Every line that contains "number" must be located and copied from the data.
::::
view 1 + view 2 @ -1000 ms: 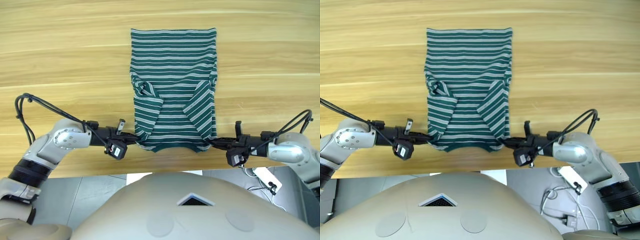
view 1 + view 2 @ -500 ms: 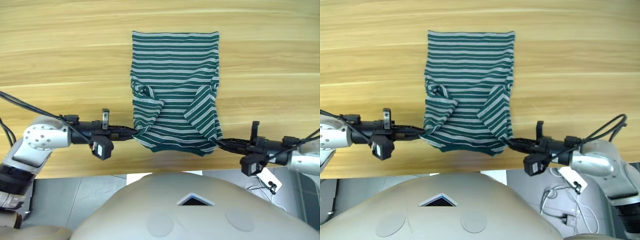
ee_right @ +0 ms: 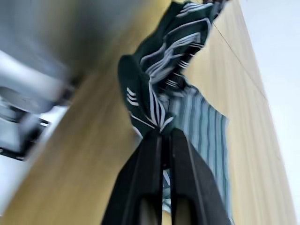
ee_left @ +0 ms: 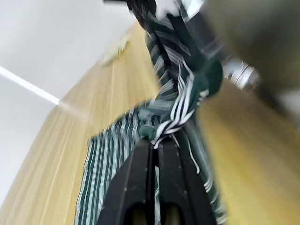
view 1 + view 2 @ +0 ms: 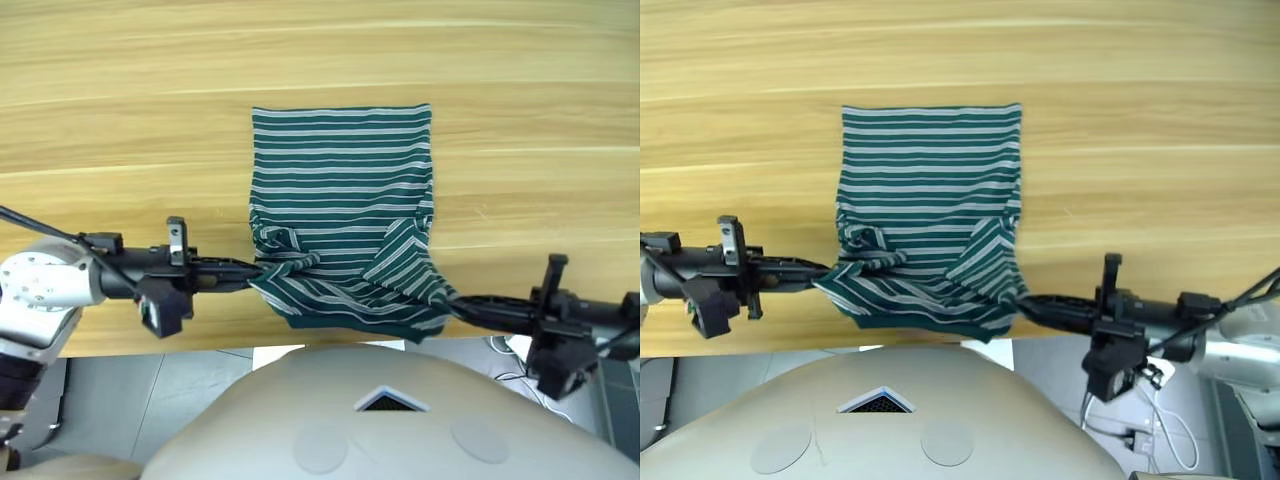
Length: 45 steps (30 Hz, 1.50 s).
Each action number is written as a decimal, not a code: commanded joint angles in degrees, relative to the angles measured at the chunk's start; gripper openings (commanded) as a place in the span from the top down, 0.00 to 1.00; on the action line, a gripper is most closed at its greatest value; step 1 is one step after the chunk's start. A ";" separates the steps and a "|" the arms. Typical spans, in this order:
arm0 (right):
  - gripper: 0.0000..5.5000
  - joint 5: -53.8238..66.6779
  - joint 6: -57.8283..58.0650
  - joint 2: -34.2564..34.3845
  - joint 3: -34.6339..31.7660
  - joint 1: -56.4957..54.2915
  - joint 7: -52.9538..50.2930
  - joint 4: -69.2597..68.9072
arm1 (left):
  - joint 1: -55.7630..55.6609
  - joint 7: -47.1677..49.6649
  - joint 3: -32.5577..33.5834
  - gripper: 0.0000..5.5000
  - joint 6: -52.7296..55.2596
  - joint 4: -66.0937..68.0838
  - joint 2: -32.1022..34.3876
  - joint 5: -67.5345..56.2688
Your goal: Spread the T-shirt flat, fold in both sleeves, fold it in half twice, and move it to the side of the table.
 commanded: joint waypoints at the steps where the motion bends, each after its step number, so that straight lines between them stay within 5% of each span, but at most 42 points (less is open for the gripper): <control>1: 1.00 -12.26 13.54 7.89 7.44 -18.80 -5.93 5.65 | -10.98 3.88 -0.26 1.00 3.83 9.73 -7.02 8.21; 6: 1.00 -31.60 20.30 15.28 16.08 -35.48 -14.07 19.74 | -22.42 9.06 0.67 1.00 8.40 19.02 -14.61 13.04; 13: 1.00 -41.82 23.89 21.53 23.00 -49.42 -21.67 36.87 | -37.67 19.68 -1.60 1.00 8.28 40.79 -23.20 26.48; 24: 1.00 -43.71 21.62 30.52 29.85 -63.62 -30.19 59.48 | -50.05 33.17 -6.79 1.00 4.28 70.47 -30.90 39.47; 33: 1.00 -43.86 18.92 34.65 34.47 -66.91 -32.53 75.97 | -52.37 39.64 -9.08 1.00 6.20 80.17 -35.00 43.75; 36: 0.88 -42.54 19.45 35.03 33.92 -66.25 -32.71 77.03 | -53.41 41.05 -8.69 1.00 8.61 81.50 -36.23 43.48; 41: 0.71 -35.05 23.73 36.31 27.02 -68.40 -35.16 73.73 | -56.31 38.40 -3.18 0.81 14.82 82.79 -38.04 37.54; 45: 0.56 -29.22 25.86 37.84 20.67 -72.90 -39.93 77.33 | -62.29 42.00 8.44 0.68 23.76 83.74 -39.18 27.03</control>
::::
→ **ANSWER TO THIS TASK**:
Each action number is written as a decimal, not a code: commanded joint angles in degrees, relative to the angles measured at the chunk's start; gripper openings (commanded) as a place in the span from the top down, 0.00 to 1.00; on the action line, a gripper is most closed at its greatest value; step 1 is one step after the chunk's start. A ";" separates the steps and a "|" the arms. Typical spans, in this order:
 commanded: joint waypoints at the steps where the motion bends, each after its step number, so that straight lines between them stay within 5% of each span, but at most 42 points (less is open for the gripper): <control>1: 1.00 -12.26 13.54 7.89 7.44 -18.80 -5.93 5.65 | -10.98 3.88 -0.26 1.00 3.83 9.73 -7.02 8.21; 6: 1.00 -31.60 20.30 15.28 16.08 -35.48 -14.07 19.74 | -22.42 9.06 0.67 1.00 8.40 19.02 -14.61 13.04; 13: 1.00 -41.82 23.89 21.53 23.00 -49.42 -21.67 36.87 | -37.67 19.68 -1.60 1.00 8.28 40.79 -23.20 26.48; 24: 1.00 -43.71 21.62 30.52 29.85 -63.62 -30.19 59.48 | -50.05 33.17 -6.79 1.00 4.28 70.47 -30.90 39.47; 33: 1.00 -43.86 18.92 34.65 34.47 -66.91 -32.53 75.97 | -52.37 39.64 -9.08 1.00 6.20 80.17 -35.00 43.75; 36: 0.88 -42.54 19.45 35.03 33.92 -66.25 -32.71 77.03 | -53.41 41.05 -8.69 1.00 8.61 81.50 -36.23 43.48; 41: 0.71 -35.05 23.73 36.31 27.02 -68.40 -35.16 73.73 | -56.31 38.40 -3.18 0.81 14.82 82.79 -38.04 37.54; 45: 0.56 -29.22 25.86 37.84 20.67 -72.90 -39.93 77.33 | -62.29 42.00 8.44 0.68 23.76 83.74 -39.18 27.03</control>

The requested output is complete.